Sous l’assurance apparente de Maya se cache une douleur profonde, enracinée dans un abandon irrésolu et amplifiée par un traumatisme évité de peu. Ce passé influencera lourdement ses réactions, notamment une colère sourde qui s’exprime à travers des tensions croissantes. L’écriture évoque aussi, de manière implicite, la pression sociale que subissent les femmes dans leurs amitiés : celle de se protéger mutuellement contre les dangers externes, notamment la violence masculine. Toutefois, ce thème reste en arrière-plan, contrairement à d’autres œuvres abordant ce sujet plus frontalement.

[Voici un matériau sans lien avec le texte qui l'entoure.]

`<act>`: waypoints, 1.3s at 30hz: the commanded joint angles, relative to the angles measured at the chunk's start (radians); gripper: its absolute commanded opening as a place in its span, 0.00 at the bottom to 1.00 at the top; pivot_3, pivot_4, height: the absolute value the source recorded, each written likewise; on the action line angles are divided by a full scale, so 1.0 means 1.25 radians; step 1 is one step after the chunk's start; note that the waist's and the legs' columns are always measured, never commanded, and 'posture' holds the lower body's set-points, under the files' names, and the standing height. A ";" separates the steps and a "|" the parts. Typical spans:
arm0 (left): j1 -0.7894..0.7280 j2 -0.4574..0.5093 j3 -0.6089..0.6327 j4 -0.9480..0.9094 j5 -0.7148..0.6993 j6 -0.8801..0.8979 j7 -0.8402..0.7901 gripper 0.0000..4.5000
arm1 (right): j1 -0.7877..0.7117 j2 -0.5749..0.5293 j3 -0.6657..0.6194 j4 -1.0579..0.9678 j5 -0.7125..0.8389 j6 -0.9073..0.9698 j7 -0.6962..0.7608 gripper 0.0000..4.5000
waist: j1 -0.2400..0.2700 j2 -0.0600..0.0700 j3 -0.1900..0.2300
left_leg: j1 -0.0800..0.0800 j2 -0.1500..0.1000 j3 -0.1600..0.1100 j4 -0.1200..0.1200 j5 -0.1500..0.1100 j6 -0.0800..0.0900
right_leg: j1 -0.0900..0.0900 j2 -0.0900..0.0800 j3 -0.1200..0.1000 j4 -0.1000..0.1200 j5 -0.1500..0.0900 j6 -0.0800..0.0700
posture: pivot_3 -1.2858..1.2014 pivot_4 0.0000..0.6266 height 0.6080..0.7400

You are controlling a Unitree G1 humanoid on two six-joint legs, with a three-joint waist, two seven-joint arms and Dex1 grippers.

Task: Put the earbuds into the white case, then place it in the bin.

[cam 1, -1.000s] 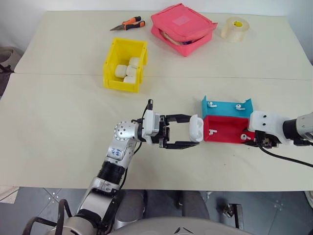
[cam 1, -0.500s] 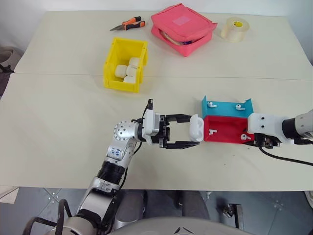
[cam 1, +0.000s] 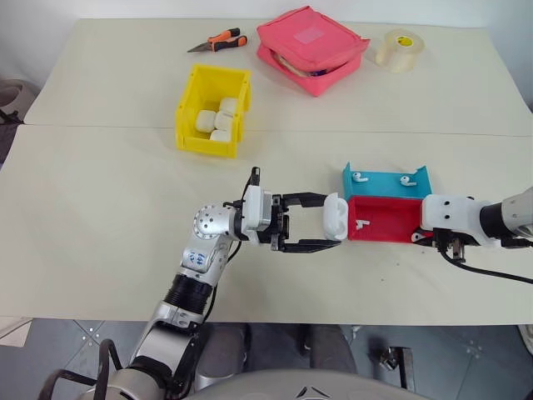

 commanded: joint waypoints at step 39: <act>-0.072 0.034 0.077 0.023 -0.077 0.123 -0.066 0.62 | 0.204 0.777 -0.171 -0.440 0.556 -0.056 -0.505 0.11 | -0.003 0.000 0.000 | 0.001 -0.001 -0.001 0.000 -0.001 0.000 | 0.002 0.001 -0.001 0.001 0.000 0.000 | 0.52 0.24 1.00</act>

Structurée en une série de tableaux brefs, la pièce alterne les tons et les lieux de manière fluide, mais parfois au détriment de la cohérence dramatique, notamment dans les moments clés. L’éclairage, bien que stylisé et créatif, nuit parfois à la lisibilité des émotions sur scène. Si certains spectateurs pourraient trouver le propos un peu mince ou le récit fragmentaire, la pièce demeure portée par deux solides performances et la promesse d’une jeune autrice à suivre. Malgré ses maladresses, l’œuvre pose un regard sensible sur les complexités de l’attachement féminin et les cicatrices laissées par l’enfance.